Another of Wang Anshi’s many policies was a renewed attempt at grouping people into units of five or ten households, and then group these units into larger ones, and so on, in order to organize people in ways that make them easier to rule.  The Song government continued to try to make the system work long after Wang Anshi’s death in 1086.  A notice posted by a magistrate of a county around the year 1200 tries to justify and explain the policy: “In ancient times people regarded an obligation toward a neighbor a significant matter. Our local units of today are actually derived from such ancient practices[…]  Recently the mutual responsibility system has been reactivated by the government. […] people have expressed suspicion about the system out of fear that it will mean obligatory labor […] the practice of the mutual responsibility system will be limited primarily to dealing with thefts and negligence.  For instance, if one family is robbed, it usually cannot catch the thief; whereas when the whole community is engaged in the search, the thief will have no place to hide.”  The magistrate went on to say that generally only one man per family will be required to enlist in the local militia, that every five days there will be a roll call, that usually it will not be necessary to control the region, and that he doesn’t understand why the citizens would be skeptical and apprehensive of the program, which is designed to protect them, not disturb them.

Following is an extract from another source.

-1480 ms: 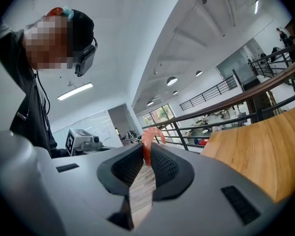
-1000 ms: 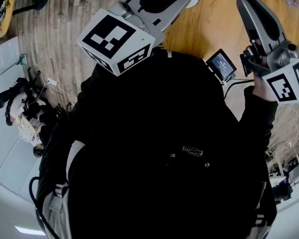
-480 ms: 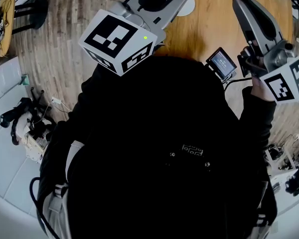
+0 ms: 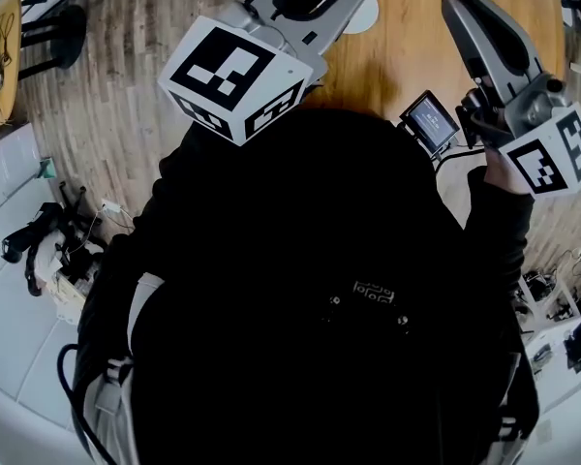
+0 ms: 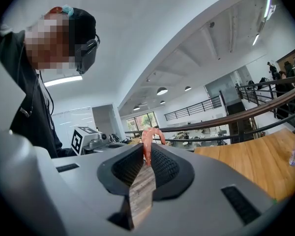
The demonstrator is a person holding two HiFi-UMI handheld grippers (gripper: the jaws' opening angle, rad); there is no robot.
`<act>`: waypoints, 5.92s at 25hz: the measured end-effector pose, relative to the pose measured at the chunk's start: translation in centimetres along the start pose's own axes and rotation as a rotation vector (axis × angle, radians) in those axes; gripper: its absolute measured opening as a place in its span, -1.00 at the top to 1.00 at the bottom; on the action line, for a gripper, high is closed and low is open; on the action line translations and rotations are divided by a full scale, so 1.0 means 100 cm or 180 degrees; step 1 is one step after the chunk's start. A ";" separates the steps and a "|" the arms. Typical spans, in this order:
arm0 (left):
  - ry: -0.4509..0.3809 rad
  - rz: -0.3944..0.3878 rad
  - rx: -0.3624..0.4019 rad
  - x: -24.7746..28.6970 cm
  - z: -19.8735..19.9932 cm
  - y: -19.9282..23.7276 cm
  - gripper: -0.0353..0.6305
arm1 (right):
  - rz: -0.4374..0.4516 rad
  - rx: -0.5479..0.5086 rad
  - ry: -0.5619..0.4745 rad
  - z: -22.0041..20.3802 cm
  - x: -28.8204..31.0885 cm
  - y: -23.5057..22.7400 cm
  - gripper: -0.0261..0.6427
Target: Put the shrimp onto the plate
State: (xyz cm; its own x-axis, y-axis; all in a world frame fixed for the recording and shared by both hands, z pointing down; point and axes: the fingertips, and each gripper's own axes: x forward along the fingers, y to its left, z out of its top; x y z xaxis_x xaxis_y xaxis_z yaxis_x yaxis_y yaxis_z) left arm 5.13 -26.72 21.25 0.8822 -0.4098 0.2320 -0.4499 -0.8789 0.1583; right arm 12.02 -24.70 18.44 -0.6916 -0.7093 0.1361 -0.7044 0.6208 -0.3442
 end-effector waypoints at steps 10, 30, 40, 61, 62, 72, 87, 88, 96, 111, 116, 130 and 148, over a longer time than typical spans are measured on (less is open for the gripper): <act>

Socially, divorce and widow remarriage occurred more often in the twelfth century than in subsequent centuries, when both became looked down upon.  Women became increasingly viewed as members of their husband’s families.  Some later scholars would even deny that the great poet Li Qingzhao (1084-ca. 1151) divorced her second husband.

Book of Rewards and Punishments

This brief, eclectic tract incorporating Buddhist concepts of karma and salvation; Daoist views of retribution, immortality, and nature; and traditional Confucian values was perhaps the most popular of a number of moral and religious texts that became widely circulated with the invention of printing.  Impossibly attributed to Laozi, the Book of Rewards and Punishments maintained its popularity f rom the Song through the Qing dynasties:

“calamity and misfortune cannot gain entrance of their own into a person’s life; it is the individual alone who calls them in.  Good and evil are requited as automatically as shadow follows form.  In keeping with this principle, Heaven and earth have spirits who judge transgressions.  These spirits take into account the lightness or gravity of the evil deeds that human beings have committed and then deduct from those individuals’ life spans correspondingly.  After diminishing the culprit’s life expectancey, they reduce them to poverty and visit upon them innumerable calamities.  Everyone comes to hate them. […]  There are hundreds of occasions for transgressions, large and small.  People who want to achieve immortality must first of all avoid these occasions. […]  ”


Under the rule of Emperor Huizong, a fine painter, the Chinese greatly underestimated the strength of the Jurchen armies.  The Jurchen conquered all of north China by 1127.